**YOUR OBJECTIVE**: When you return the data, keep every line exactly as it is and leave out the pictures.

**STORED DATA**:
=======
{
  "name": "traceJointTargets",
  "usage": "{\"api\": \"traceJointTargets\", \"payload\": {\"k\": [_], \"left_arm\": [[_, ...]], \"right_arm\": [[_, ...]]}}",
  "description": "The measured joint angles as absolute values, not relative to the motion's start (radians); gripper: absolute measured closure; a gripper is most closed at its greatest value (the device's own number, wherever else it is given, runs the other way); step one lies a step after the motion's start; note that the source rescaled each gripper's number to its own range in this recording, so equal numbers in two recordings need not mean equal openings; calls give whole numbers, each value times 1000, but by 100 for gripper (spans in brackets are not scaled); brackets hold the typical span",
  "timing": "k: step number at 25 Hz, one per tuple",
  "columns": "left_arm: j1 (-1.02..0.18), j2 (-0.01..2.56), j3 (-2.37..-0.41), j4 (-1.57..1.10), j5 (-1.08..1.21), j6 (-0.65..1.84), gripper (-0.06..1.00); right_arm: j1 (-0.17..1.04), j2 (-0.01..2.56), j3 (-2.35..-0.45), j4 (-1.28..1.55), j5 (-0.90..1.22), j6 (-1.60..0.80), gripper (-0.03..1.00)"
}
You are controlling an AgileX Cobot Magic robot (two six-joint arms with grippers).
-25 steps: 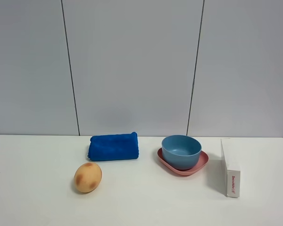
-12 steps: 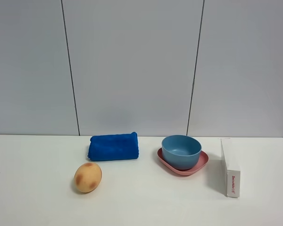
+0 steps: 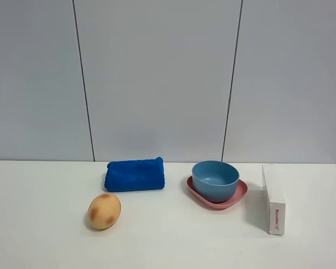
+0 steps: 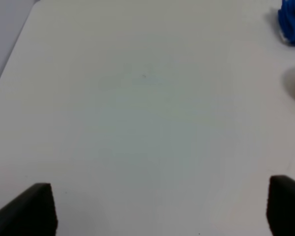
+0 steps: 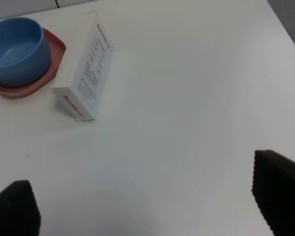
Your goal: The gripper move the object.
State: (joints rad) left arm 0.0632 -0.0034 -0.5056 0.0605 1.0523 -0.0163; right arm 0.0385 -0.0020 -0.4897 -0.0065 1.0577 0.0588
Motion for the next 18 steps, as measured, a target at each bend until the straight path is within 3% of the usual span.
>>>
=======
**ANSWER TO THE PROBLEM**:
{
  "name": "traceJointTargets",
  "usage": "{\"api\": \"traceJointTargets\", \"payload\": {\"k\": [_], \"left_arm\": [[_, ...]], \"right_arm\": [[_, ...]]}}",
  "description": "The measured joint angles as absolute values, not relative to the motion's start (radians); gripper: absolute measured closure; a gripper is most closed at its greatest value (the device's own number, wherever else it is given, runs the other way); step one lies a step after the motion's start; note that the source rescaled each gripper's number to its own range in this recording, so equal numbers in two recordings need not mean equal openings; calls give whole numbers, each value times 1000, but by 100 for gripper (spans in brackets are not scaled); brackets hold the typical span",
  "timing": "k: step number at 25 Hz, one per tuple",
  "columns": "left_arm: j1 (-1.02..0.18), j2 (-0.01..2.56), j3 (-2.37..-0.41), j4 (-1.57..1.10), j5 (-1.08..1.21), j6 (-0.65..1.84), gripper (-0.06..1.00); right_arm: j1 (-0.17..1.04), j2 (-0.01..2.56), j3 (-2.35..-0.45), j4 (-1.28..1.55), j5 (-0.90..1.22), j6 (-1.60..0.80), gripper (-0.03..1.00)"
}
You are controlling an AgileX Cobot Magic robot (two six-joint arms with grippers).
-25 steps: 
-12 steps: 
+0 steps: 
+0 steps: 
+0 steps: 
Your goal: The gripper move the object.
State: (joints rad) left arm 0.0632 -0.0034 -0.5056 0.0605 1.0523 -0.0163; right arm 0.0385 -0.0020 -0.4897 -0.0065 1.0577 0.0588
Motion for the next 18 steps, as measured, a target at each bend until the straight path is within 3% of the usual span.
>>>

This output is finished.